Figure 3: Time evolution of the concentrations. The diamonds account for the LES results. The mixed-layer model simulations using the laboratory reaction rate, which assumes a homogeneous and instantaneous mixing are plotted with solid lines. The dashed lines represent the mixed-layer model results when the heterogeneous mixing due to convective turbulence is considered by using the effective rate coefficient calculated by Vinuesa and Vilà-Guerau de Arellano (2005).

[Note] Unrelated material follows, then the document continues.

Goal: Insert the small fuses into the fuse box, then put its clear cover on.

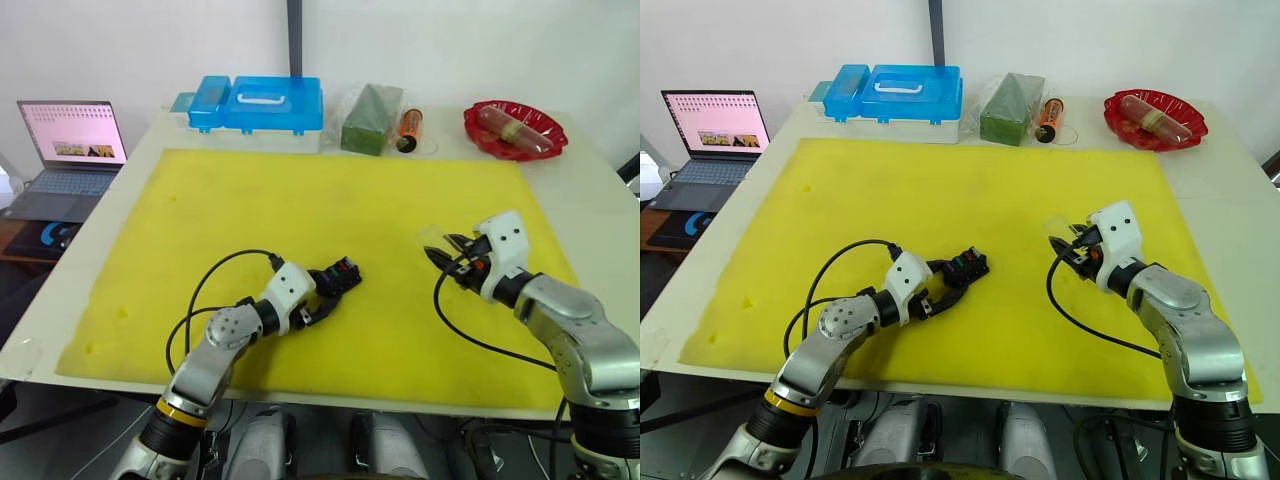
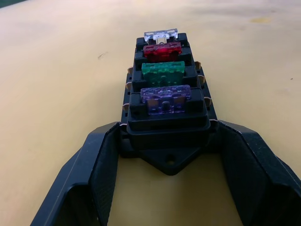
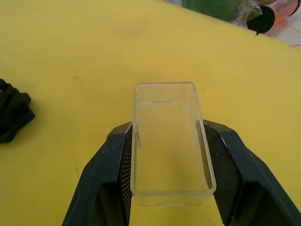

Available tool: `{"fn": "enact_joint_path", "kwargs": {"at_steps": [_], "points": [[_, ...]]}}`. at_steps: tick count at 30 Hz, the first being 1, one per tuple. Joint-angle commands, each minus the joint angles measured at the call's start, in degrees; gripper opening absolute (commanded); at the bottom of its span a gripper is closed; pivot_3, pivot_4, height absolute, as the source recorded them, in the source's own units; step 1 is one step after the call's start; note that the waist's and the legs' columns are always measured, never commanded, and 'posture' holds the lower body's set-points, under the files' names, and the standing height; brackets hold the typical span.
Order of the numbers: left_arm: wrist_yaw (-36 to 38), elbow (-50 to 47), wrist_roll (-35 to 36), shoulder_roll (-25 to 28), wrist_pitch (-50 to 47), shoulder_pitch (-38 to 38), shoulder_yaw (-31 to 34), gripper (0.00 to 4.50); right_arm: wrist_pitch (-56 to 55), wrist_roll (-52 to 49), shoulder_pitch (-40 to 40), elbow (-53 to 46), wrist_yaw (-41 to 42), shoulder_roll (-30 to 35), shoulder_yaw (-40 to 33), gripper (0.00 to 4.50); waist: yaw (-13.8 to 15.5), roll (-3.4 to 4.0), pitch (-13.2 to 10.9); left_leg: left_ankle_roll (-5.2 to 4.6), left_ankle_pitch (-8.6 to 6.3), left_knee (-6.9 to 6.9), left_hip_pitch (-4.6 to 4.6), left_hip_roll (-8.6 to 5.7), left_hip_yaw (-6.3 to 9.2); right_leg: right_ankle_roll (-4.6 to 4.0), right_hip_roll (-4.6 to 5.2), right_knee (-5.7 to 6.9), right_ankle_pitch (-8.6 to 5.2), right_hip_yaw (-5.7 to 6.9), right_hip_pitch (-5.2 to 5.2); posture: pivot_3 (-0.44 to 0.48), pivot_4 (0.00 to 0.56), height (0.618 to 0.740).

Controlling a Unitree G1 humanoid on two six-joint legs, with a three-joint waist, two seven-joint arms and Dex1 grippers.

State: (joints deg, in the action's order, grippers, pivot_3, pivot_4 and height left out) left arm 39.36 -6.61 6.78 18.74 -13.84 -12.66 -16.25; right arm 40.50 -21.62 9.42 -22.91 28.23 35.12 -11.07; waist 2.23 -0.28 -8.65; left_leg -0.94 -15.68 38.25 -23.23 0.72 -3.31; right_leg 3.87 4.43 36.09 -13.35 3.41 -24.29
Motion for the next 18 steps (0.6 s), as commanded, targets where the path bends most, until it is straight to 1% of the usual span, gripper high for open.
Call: {"fn": "enact_joint_path", "kwargs": {"at_steps": [1, 2, 4, 7, 9, 11, 14, 16, 17, 18], "points": [[7.6, 5.2, 2.6, 2.0, 5.2, -3.8, 1.1, 2.79, -1.9, -0.7, 2.3, -0.5, 1.8, 1.2, -1.0, 1.81, -0.1, 0.0, 0.0, 0.0, 0.0, 0.0, 0.0, 0.0, 0.0, 0.0, 0.0, 0.0, 0.0, 0.0, -0.01, 0.0, 0.15, 0.74], [9.9, 7.7, 2.3, 2.6, 7.8, -5.3, 0.5, 2.79, -2.2, -0.9, 2.9, 0.0, 2.6, 1.6, -0.9, 1.81, -0.1, 0.0, 0.0, 0.0, 0.0, 0.0, -0.01, 0.0, -0.01, 0.0, -0.01, -0.01, 0.0, 0.01, -0.02, 0.0, 0.15, 0.74], [17.2, 15.0, 2.0, 3.3, 15.1, -9.0, -1.5, 2.79, -3.0, -1.4, 4.4, 1.3, 6.1, 3.2, -0.1, 1.81, 0.0, 0.0, 0.0, 0.0, 0.0, 0.0, -0.01, 0.0, -0.02, 0.0, -0.01, 0.0, 0.0, 0.02, -0.03, 0.0, 0.15, 0.74], [24.5, 24.6, 3.1, 1.4, 22.9, -13.3, -2.3, 2.79, -3.2, -2.9, 6.8, 2.9, 9.9, 4.7, 0.5, 1.81, 0.0, 0.0, 0.0, -0.01, -0.01, -0.01, -0.01, -0.01, -0.05, -0.05, -0.02, -0.03, -0.03, 0.03, -0.03, 0.0, 0.15, 0.74], [27.2, 30.1, 3.2, -0.3, 26.5, -15.6, -2.0, 2.79, -3.3, -3.4, 8.3, 3.6, 11.9, 5.5, 1.1, 1.81, 0.1, 0.0, 0.0, -0.04, -0.02, 0.0, -0.03, -0.01, -0.04, 0.02, -0.01, -0.03, 0.01, 0.03, -0.03, 0.0, 0.15, 0.74], [27.7, 34.5, 2.0, -1.5, 29.6, -17.4, -1.8, 2.79, -3.1, -3.6, 9.4, 3.7, 13.9, 6.3, 2.1, 1.81, 0.2, 0.0, 0.0, -0.05, -0.02, 0.0, -0.04, -0.03, -0.03, 0.03, 0.0, -0.02, 0.02, 0.03, -0.03, 0.0, 0.15, 0.74], [29.0, 38.1, 0.9, -2.6, 32.7, -18.4, -1.9, 2.79, -1.9, -4.8, 10.7, 3.0, 16.9, 7.7, 3.4, 1.81, 0.2, 0.0, 0.0, -0.05, -0.02, 0.01, -0.04, -0.06, -0.03, 0.03, 0.05, -0.02, 0.02, 0.04, -0.02, 0.0, 0.15, 0.74], [29.7, 39.3, 0.4, -2.7, 34.0, -18.4, -2.1, 3.51, -1.6, -5.2, 11.2, 2.6, 18.4, 8.6, 4.3, 1.81, 0.2, 0.0, 0.0, -0.05, -0.02, 0.04, -0.04, -0.06, 0.01, 0.03, 0.06, -0.02, 0.02, 0.04, 0.02, 0.0, 0.15, 0.74], [30.1, 39.5, 0.4, -2.8, 34.4, -18.3, -2.2, 3.7, -1.5, -5.2, 11.4, 2.5, 19.0, 9.0, 4.7, 1.81, 0.1, 0.0, 0.0, -0.05, -0.02, 0.04, -0.03, -0.06, 0.01, 0.03, 0.06, -0.03, 0.02, 0.04, 0.03, 0.0, 0.15, 0.74], [30.3, 39.7, 0.4, -2.9, 34.6, -18.1, -2.2, 4.04, -1.6, -5.2, 11.6, 2.5, 19.4, 9.2, 4.9, 1.81, 0.1, 0.0, 0.0, -0.05, -0.02, 0.04, -0.03, -0.06, 0.01, 0.03, 0.07, -0.02, 0.02, 0.04, 0.03, 0.0, 0.15, 0.74]]}}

Figure 3 shows that solving turbulence explicitly by using LES decreases the mixing ratio of ozone. These differences appear at sunrise and increase during the boundary layer growth. One can notice similar behaviour for highly reactive compounds such as OH, HO2 and H2O2. For others, such as NO and, to a certain extent, RH, the segregation and the non-instantaneous mixing due to the characteristics of the CBL reduces their reactivity. The effective reaction rates as given by Vinuesa and Vilà-Guerau de Arellano (2005) for the chemical mechanism used by Krol et al. (2000) shows that the reaction rates between ozone and NO and between ozone and HO2 are enhanced by the turbulent mixing. As a result, when using these effective reaction rates with a mixed layer model, we found that the levels of ozone and HO2 are reduced leading to a better agreement with the LES results. One can notice also that the reaction rate between OH and RH is reduced by 50% improving the agreement with LES results.
References:
- Krol M. C., M. J. Molemaker, and J. Vilà-Guerau de Arellano, 2000: Effects of turbulence and heterogeneous emissions on photochemically active species in the convective boundary layer. Journal of Geophysical Research, 105, 6871-6884.
- Vinuesa J.-F., and J. Vilà-Guerau de Arellano, 2003: Fluxes and (co-)variances of reacting scalars in the convective boundary layer. Tellus, 55B, 935-949.
- Vinuesa J.-F., and J. Vilà-Guerau de Arellano, 2005: Introducing effective reaction rates to account for the inefficient mixing of the convective boundary layer. Atmospheric Environment, 39, 445-461.